Однажды сама жена сказала ему, что встретила на улице того офицера, который за ней ухаживал в горах, говорила с ним и просила оставить ее в покое.
'Можешь себе представить, - сказала она со смехом, не то презрительным, не то польщенным, - этот дурак приехал исключительно для меня. Но я с ним не буду видеться, можешь быть спокоен... Он, в конце концов, становится нахален в надоел мне...'
Опять поверил. Но случилось так, что она пришла поздно, не зная, что муж дома уже давно, и сказала, что вышла только на четверть часа пройтись. Была же опять слишком оживленна и ласкова. И князь не поверил. Именно в этой чрезмерной ласковости почувствовал он, наученный уже ревновать, что-то скверное. Началась сцена, он таки добился признания, что она виделась с этим офицером и даже гуляла с ним, но она будто бы все время говорила с ним только о том, чтобы он оставил ее в покое, и даже угрожала пожаловаться мужу. Князь вскипел и хотел лететь к офицеру, но она удерживала его: 'Неужели ты хочешь, чтобы он подумал, что ты можешь меня к нему ревновать?.. Ты этим унизишь и меня, и себя'.

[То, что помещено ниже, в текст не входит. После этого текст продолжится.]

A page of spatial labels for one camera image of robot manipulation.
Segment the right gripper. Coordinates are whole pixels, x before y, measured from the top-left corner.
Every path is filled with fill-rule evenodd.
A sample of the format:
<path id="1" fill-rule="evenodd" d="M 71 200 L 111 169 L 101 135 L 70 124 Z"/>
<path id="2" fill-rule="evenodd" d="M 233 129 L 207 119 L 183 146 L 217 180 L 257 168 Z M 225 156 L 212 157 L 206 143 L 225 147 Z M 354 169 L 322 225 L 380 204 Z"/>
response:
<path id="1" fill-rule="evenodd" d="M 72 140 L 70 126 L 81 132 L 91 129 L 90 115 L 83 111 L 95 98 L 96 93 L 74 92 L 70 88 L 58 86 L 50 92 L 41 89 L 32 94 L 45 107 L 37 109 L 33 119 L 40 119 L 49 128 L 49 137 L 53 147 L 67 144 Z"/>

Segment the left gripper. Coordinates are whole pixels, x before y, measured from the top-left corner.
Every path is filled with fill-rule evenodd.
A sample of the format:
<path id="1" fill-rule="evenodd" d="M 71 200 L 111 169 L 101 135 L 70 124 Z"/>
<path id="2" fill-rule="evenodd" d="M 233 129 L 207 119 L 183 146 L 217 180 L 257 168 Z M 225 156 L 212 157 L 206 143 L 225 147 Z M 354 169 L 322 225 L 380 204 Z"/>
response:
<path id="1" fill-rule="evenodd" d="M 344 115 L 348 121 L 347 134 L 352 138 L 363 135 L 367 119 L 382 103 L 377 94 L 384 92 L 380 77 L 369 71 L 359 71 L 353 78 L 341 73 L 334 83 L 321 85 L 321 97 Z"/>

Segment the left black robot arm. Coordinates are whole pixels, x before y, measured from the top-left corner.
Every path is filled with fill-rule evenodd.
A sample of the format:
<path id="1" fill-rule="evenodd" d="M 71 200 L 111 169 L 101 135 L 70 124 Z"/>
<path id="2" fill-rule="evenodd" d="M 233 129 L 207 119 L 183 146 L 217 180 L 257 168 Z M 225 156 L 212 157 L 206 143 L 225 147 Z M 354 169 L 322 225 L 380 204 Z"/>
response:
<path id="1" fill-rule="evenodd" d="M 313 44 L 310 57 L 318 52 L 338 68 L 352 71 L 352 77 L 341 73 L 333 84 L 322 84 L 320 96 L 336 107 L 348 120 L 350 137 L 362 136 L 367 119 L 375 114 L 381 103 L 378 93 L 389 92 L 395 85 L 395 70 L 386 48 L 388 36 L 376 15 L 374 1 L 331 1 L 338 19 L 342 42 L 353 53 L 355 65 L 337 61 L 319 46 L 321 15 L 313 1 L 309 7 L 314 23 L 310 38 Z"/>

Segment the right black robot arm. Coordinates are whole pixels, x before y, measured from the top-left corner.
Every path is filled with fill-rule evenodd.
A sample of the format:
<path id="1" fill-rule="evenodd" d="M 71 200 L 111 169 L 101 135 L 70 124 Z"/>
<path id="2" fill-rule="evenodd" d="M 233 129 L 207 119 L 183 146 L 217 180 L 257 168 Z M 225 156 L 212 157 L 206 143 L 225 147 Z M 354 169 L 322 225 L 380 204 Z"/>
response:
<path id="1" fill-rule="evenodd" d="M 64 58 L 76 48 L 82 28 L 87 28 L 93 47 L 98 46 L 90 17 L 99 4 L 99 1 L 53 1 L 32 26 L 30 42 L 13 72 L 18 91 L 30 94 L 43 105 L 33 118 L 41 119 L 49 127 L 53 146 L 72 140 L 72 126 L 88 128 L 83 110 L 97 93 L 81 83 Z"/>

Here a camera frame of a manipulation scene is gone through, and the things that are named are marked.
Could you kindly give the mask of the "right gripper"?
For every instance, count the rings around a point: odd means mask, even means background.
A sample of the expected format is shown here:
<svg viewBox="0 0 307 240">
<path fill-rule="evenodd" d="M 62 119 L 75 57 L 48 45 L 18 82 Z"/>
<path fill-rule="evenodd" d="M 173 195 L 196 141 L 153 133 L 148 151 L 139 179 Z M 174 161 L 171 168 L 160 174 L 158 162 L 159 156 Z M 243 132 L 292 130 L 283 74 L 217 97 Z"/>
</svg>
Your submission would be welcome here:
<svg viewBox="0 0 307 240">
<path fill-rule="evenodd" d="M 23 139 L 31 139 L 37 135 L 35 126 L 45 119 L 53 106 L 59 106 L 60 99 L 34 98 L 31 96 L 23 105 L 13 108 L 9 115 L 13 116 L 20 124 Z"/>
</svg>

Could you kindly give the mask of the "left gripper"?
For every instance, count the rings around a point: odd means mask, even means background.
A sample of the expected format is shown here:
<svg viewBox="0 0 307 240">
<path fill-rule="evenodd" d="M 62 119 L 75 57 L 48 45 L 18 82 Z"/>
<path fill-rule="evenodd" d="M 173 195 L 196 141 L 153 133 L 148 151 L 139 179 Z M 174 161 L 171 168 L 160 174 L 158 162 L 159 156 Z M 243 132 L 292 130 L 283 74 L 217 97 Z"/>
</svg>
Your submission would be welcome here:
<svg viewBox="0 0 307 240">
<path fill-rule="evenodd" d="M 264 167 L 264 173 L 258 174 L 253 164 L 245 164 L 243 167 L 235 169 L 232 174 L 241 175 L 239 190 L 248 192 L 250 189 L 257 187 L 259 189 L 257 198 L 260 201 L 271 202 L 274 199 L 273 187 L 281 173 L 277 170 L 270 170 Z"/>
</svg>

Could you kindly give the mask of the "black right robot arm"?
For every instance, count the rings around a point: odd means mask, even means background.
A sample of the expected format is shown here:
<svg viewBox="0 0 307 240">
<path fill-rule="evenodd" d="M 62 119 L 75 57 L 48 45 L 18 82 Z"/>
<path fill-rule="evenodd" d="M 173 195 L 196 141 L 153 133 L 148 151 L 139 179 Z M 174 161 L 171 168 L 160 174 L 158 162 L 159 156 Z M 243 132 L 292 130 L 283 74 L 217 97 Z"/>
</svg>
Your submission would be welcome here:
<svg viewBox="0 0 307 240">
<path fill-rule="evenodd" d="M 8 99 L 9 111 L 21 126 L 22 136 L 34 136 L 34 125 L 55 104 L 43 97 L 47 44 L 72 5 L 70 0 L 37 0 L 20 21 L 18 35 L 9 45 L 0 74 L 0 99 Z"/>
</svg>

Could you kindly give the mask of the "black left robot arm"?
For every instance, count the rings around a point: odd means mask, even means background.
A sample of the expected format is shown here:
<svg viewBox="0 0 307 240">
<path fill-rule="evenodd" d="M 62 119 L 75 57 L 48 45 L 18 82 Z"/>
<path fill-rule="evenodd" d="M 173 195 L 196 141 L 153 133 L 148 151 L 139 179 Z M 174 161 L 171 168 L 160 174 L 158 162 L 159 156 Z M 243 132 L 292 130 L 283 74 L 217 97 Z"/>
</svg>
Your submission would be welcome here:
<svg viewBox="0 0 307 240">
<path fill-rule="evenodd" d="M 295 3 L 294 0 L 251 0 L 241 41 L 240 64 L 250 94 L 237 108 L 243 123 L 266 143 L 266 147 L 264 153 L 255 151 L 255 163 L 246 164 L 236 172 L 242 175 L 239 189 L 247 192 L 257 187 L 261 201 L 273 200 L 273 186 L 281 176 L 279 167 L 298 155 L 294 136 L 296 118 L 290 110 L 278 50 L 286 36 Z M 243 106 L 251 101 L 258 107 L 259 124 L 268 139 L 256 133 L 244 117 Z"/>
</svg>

Не сказала же она ему сразу, что гуляла с офицером, потому будто бы, что знала, как это будет ему неприятно. А так как это в последний раз и все теперь кончено, то незачем было напрасно причинять ему беспокойство.
И опять поверил. Ласке, нежности, страсти, а больше всего своему ужасу перед изменой, поверил. Ибо если бы не поверил, то, значит, признал бы измену как факт, а это было слишком ужасно для него.

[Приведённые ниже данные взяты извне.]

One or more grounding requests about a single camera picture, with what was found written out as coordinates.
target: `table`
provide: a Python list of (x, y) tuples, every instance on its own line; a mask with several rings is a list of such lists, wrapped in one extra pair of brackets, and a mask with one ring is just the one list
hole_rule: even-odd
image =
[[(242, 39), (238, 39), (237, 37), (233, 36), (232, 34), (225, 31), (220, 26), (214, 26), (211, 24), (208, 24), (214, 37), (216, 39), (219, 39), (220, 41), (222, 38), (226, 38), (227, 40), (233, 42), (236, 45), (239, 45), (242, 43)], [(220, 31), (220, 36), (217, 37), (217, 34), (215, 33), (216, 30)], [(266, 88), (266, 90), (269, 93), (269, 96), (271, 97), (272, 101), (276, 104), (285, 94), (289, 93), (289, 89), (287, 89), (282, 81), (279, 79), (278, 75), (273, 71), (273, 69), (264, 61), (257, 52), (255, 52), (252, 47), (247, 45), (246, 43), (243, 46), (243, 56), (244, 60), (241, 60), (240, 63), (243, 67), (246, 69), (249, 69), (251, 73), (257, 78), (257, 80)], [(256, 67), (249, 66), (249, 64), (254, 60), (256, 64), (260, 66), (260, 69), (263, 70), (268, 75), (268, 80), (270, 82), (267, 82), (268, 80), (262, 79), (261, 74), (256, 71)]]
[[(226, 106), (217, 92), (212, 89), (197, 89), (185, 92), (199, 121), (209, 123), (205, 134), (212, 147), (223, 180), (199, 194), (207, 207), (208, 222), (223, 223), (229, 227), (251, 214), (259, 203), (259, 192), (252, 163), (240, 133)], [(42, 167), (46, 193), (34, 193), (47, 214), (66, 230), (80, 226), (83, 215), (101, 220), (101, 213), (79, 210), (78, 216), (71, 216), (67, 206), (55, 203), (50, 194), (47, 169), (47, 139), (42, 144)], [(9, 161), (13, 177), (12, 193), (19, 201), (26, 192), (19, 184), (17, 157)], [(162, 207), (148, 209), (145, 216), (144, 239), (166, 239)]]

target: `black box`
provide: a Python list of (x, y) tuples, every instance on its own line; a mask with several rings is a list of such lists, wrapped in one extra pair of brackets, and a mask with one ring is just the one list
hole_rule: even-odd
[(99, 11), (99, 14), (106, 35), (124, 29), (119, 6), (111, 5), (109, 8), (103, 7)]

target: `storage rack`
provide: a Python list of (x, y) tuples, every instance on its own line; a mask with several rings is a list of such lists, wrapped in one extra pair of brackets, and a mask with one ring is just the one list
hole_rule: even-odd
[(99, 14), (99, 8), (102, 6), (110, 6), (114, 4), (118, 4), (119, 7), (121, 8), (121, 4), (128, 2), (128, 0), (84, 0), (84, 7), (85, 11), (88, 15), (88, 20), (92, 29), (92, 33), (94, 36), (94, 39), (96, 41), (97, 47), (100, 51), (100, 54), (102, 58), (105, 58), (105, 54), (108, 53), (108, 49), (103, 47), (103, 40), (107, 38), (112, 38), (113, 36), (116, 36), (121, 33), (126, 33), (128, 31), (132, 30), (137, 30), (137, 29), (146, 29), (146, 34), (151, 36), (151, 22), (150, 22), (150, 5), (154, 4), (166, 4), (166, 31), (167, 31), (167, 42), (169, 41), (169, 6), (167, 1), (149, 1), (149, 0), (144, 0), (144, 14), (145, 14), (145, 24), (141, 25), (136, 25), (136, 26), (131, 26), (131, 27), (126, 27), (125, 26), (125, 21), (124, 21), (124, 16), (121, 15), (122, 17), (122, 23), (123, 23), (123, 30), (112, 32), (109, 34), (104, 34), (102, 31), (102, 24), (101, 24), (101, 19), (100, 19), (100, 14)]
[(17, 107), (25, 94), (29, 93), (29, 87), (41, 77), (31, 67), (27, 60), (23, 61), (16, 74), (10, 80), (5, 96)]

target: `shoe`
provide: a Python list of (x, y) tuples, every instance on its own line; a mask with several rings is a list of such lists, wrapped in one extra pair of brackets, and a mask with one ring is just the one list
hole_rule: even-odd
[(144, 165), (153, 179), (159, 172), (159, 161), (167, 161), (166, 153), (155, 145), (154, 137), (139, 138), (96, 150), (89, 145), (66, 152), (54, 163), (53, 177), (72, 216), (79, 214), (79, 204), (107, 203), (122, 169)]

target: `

И наконец произошла катастрофа.
Жили они в отеле. Вернувшись как-то домой и отворив дверь (быстро, неслышно отворив, ибо уже был ревнивцем, следил, пользовался каждым, даже нелепым случаем, чтобы проверить), князь увидел жену свою в юбке и рубашке, сползшей с плеч, в объятиях офицера, покрывавшего поцелуями ее лицо, голые плечи, обнажившуюся грудь...
Была страшная, омерзительная сцена, драка отвратительная между двумя озверевшими мужчинами, в присутствии забившейся в угол полуобнаженной женщины. Сбежались лакеи...

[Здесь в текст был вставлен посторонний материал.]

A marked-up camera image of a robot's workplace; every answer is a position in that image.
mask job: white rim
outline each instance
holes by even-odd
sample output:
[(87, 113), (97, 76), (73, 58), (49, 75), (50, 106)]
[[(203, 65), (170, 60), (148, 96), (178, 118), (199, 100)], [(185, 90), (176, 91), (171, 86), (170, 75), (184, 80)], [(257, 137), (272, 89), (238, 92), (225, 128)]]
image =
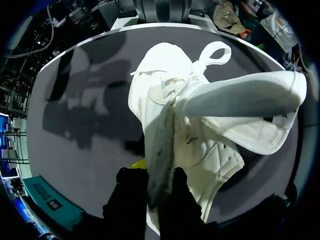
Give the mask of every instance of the white rim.
[(77, 48), (77, 47), (80, 47), (81, 45), (84, 45), (84, 44), (87, 44), (93, 40), (96, 40), (98, 38), (101, 38), (101, 37), (105, 37), (105, 36), (108, 36), (108, 35), (111, 35), (111, 34), (115, 34), (115, 33), (119, 33), (119, 32), (125, 32), (125, 31), (129, 31), (129, 30), (134, 30), (134, 29), (144, 29), (144, 28), (155, 28), (155, 27), (170, 27), (170, 28), (186, 28), (186, 29), (195, 29), (195, 30), (202, 30), (202, 31), (206, 31), (206, 32), (210, 32), (210, 33), (213, 33), (213, 34), (218, 34), (218, 35), (222, 35), (224, 37), (227, 37), (227, 38), (230, 38), (230, 39), (233, 39), (233, 40), (236, 40), (238, 41), (239, 43), (242, 43), (250, 48), (252, 48), (253, 50), (256, 50), (258, 53), (264, 55), (265, 57), (267, 57), (268, 59), (270, 59), (271, 61), (273, 61), (276, 65), (278, 65), (281, 69), (285, 70), (284, 67), (282, 67), (276, 60), (274, 60), (271, 56), (269, 56), (268, 54), (266, 54), (264, 51), (262, 51), (261, 49), (255, 47), (254, 45), (248, 43), (247, 41), (241, 39), (241, 38), (238, 38), (236, 36), (232, 36), (230, 34), (227, 34), (227, 33), (224, 33), (224, 32), (221, 32), (221, 31), (216, 31), (216, 30), (213, 30), (213, 29), (210, 29), (210, 28), (207, 28), (207, 27), (201, 27), (201, 26), (197, 26), (197, 25), (190, 25), (190, 24), (184, 24), (184, 23), (165, 23), (165, 22), (161, 22), (161, 23), (146, 23), (146, 24), (139, 24), (139, 25), (133, 25), (133, 26), (125, 26), (125, 27), (122, 27), (122, 28), (118, 28), (118, 29), (115, 29), (115, 30), (111, 30), (111, 31), (108, 31), (108, 32), (103, 32), (101, 34), (98, 34), (96, 36), (93, 36), (93, 37), (90, 37), (84, 41), (81, 41), (79, 42), (78, 44), (70, 47), (69, 49), (63, 51), (62, 53), (60, 53), (58, 56), (56, 56), (54, 59), (52, 59), (50, 62), (48, 62), (46, 65), (44, 65), (40, 72), (45, 68), (47, 67), (49, 64), (53, 63), (55, 60), (57, 60), (58, 58), (60, 58), (61, 56), (63, 56), (65, 53)]

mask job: teal sign
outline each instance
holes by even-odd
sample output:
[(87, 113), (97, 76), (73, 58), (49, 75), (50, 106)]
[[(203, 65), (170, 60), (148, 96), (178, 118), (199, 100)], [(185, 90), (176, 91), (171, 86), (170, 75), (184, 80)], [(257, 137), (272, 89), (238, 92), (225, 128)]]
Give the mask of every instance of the teal sign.
[(65, 199), (41, 176), (22, 181), (33, 201), (58, 224), (72, 231), (73, 226), (79, 223), (84, 210)]

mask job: yellow object
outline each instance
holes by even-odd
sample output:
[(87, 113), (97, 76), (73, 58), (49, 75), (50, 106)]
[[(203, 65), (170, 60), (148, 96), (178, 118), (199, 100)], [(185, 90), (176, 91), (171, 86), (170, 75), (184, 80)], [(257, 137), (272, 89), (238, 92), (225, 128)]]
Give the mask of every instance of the yellow object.
[(146, 159), (143, 158), (135, 164), (131, 165), (129, 169), (147, 169)]

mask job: shoelace
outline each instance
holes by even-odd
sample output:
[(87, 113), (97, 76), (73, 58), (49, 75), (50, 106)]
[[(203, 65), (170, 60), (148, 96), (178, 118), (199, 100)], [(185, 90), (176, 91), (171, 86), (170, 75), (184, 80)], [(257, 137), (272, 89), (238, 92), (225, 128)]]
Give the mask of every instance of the shoelace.
[[(218, 59), (211, 58), (211, 56), (218, 50), (224, 49), (224, 54)], [(161, 128), (165, 128), (166, 112), (168, 108), (175, 102), (176, 98), (183, 93), (185, 89), (188, 88), (191, 81), (198, 81), (200, 75), (202, 75), (207, 66), (209, 65), (223, 65), (229, 61), (231, 58), (231, 48), (221, 41), (215, 41), (209, 43), (201, 52), (199, 60), (195, 61), (191, 65), (191, 71), (188, 74), (181, 74), (175, 72), (167, 72), (162, 69), (145, 69), (141, 71), (134, 71), (130, 75), (135, 74), (147, 74), (155, 72), (163, 72), (164, 76), (161, 78), (161, 88), (163, 98), (167, 99), (166, 104), (163, 106), (160, 116)]]

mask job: round platform
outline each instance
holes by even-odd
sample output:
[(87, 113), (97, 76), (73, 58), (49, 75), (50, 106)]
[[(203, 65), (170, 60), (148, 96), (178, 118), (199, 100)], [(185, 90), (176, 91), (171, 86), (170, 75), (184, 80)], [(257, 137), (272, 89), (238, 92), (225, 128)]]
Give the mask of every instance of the round platform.
[[(102, 217), (102, 206), (116, 185), (116, 174), (141, 159), (140, 122), (128, 108), (132, 76), (146, 52), (168, 42), (192, 61), (211, 42), (229, 45), (225, 65), (211, 65), (211, 82), (247, 74), (282, 70), (265, 53), (235, 37), (185, 24), (145, 24), (104, 33), (78, 44), (45, 66), (35, 81), (28, 110), (27, 146), (33, 176), (49, 184), (87, 213)], [(283, 147), (259, 156), (240, 149), (247, 166), (233, 186), (219, 192), (208, 222), (223, 222), (276, 193), (282, 196), (295, 162), (298, 123)], [(150, 229), (146, 239), (159, 237)]]

Все это должно было кончиться дуэлью, но в ту же ночь князь задушил свою жену.
Произошло это так... Когда офицер вылетел из комнаты, князь в первый раз в жизни избил жену, ибо был как сумасшедший и ничего не соображал... Она приняла побои без сопротивления, без крика, покорная и жалкая... Только плакала. А когда он устал и сидел в отчаянии, обхвативши голову руками, пришла и тихонько стала на колени... Сначала он оттолкнул ее, так что упала, а потом, не скоро, стал прислушиваться к тому, что она говорила.
А говорила эта женщина, что она ни в чем не виновата перед ним, что этот офицер нарочно выследил, когда его не будет дома, неожиданно ворвался в номер в то время, когда она перед зеркалом, полураздетая, убирала волосы, и, увидев ее полуголую, ошалел и кинулся целовать, только и всего.
И бедняк поверил в последний раз. С мукой, с презрением к самому себе, с ненавистью к ней, поверил. Ибо все-таки любил и было слишком ужасно не поверить.